Although each experiment followed more precise optimization and procedures, they followed a similar streamline:

Each cell received a protein, guide sequence, and reporter construct. Following transfection, some cells received a DOX induction curve to introduce a time delay so that a sufficient amount of protein would be made before the reporters were. Lastly, we used flow cytometry to measure the fluorescence of each cell, and therefore characterize the splicing efficiency.
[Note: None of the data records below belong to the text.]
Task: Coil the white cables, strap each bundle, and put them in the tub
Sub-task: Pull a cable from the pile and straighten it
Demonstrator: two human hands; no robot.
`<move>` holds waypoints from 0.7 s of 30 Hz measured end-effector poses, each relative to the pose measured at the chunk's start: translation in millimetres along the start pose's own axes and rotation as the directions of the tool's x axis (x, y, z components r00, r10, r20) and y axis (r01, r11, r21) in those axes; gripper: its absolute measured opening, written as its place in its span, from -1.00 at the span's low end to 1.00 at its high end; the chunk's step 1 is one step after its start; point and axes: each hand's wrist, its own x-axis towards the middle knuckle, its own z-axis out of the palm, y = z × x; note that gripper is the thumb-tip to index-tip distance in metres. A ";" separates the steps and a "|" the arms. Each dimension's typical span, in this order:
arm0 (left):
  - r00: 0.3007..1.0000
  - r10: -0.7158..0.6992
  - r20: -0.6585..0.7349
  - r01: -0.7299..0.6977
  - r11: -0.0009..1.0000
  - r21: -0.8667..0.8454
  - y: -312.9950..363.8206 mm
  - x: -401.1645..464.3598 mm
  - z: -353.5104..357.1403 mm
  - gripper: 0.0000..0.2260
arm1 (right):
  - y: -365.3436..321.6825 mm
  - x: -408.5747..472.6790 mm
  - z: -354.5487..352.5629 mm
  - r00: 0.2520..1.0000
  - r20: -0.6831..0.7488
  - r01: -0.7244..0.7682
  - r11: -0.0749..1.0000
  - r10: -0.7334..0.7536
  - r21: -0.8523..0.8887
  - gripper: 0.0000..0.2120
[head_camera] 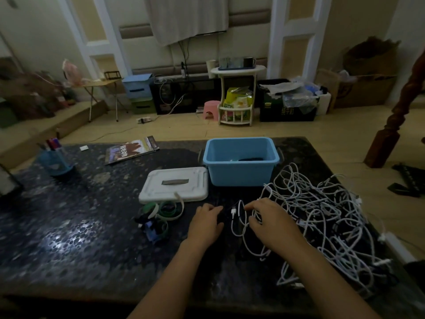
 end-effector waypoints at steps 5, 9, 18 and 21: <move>0.998 0.014 -0.067 -0.010 0.998 0.067 -0.8 12.7 -0.4 -0.84 | 1.6 8.6 4.5 1.000 0.005 0.021 1.000 -0.021 -0.017 -0.73; 0.969 0.030 -0.246 -0.060 0.991 -0.116 -0.6 7.2 -19.0 -0.94 | 2.4 13.4 3.4 1.000 -0.011 0.018 1.000 -0.018 0.014 -0.69; 0.919 0.014 -0.394 -0.238 0.818 -0.524 36.1 -40.8 -123.3 -0.93 | -33.3 11.0 11.3 0.985 -0.056 0.168 0.970 -0.161 0.175 -0.35; 0.894 -0.020 -0.447 -0.282 0.750 -0.599 44.9 -61.4 -144.2 -0.91 | -41.6 6.8 12.0 0.978 -0.125 0.191 0.963 -0.170 0.191 -0.45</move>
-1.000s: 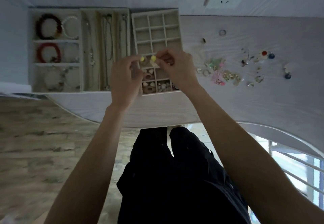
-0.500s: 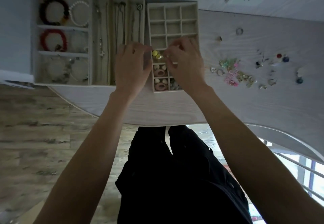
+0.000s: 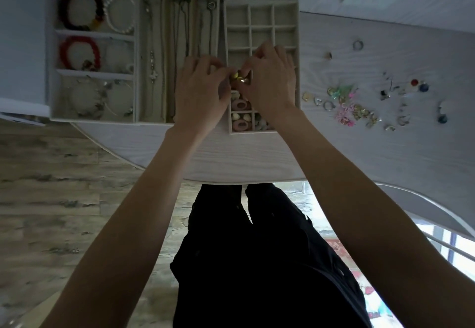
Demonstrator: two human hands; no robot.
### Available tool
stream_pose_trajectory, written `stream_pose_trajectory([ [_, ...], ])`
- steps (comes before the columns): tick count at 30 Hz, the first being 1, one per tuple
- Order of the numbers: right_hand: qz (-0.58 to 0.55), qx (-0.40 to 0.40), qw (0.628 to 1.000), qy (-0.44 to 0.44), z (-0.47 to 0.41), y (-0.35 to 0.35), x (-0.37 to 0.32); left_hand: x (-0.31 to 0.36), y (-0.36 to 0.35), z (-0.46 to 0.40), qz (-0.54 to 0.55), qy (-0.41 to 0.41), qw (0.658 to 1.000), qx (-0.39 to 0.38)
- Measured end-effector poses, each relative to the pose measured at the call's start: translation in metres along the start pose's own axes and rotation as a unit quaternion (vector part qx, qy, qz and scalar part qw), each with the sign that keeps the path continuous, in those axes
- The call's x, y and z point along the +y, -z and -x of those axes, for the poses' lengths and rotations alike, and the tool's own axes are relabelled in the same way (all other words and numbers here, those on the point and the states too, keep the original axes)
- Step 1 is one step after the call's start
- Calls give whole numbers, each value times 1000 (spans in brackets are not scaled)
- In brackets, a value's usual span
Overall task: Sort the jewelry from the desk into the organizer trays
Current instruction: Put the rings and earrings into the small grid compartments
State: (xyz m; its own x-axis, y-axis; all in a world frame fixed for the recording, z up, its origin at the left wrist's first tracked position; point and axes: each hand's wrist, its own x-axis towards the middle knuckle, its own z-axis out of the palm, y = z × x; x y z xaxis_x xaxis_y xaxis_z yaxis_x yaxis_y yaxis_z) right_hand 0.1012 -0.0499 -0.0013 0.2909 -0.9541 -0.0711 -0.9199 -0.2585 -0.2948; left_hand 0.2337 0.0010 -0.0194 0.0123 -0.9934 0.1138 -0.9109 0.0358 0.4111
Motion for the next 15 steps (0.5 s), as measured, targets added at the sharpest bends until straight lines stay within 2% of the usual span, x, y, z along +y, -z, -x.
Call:
stream_pose_trajectory([
  [3, -11, -6, 1000, -8, 0, 2, 1, 0, 1, 0, -6, 0, 1000, 2],
  [9, -136, -3, 990, -43, 1, 3, 13, 1, -1, -1, -7, 9, 1000, -3],
  [15, -172, -42, 984, 14, -1, 4, 15, 1, -1, -1, 1, 14, 1000, -7],
])
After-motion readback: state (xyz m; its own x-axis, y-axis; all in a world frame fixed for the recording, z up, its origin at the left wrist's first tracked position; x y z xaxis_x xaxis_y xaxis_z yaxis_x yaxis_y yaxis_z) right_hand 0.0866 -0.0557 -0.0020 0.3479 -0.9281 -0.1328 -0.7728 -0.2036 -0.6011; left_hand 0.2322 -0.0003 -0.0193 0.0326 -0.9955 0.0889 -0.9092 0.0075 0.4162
Look under the tab for specific experiments and results for a given reporter construct.

DOX Induction works when the target gene is downstream of a TRE promoter. The DOX bind to rtTa3, which then is an activator for the TRE promoter. The gene will not be made in the absence of DOX. As levels of DOX rise, more active rtTa3 is available to activate the TRE promoter, leading to a greater output of your target gene


[1] McCullough, Andrew and Susan Berget. "An Intronic Splicing Enhancer Binds U1 snRNPs To Enhance Splicing and Select 5′ Splice Sites"

[2] Rebeca Martinez-Contreras, et al."Intronic Binding Sites for hnRNP A/B and hnRNP F/H Proteins Stimulate Pre-mRNA Splicing"

[3] Pereverzev AP, et al. "[Intron 2 of human beta-globin in 3'-untranslated region enhances expression of chimeric genes]."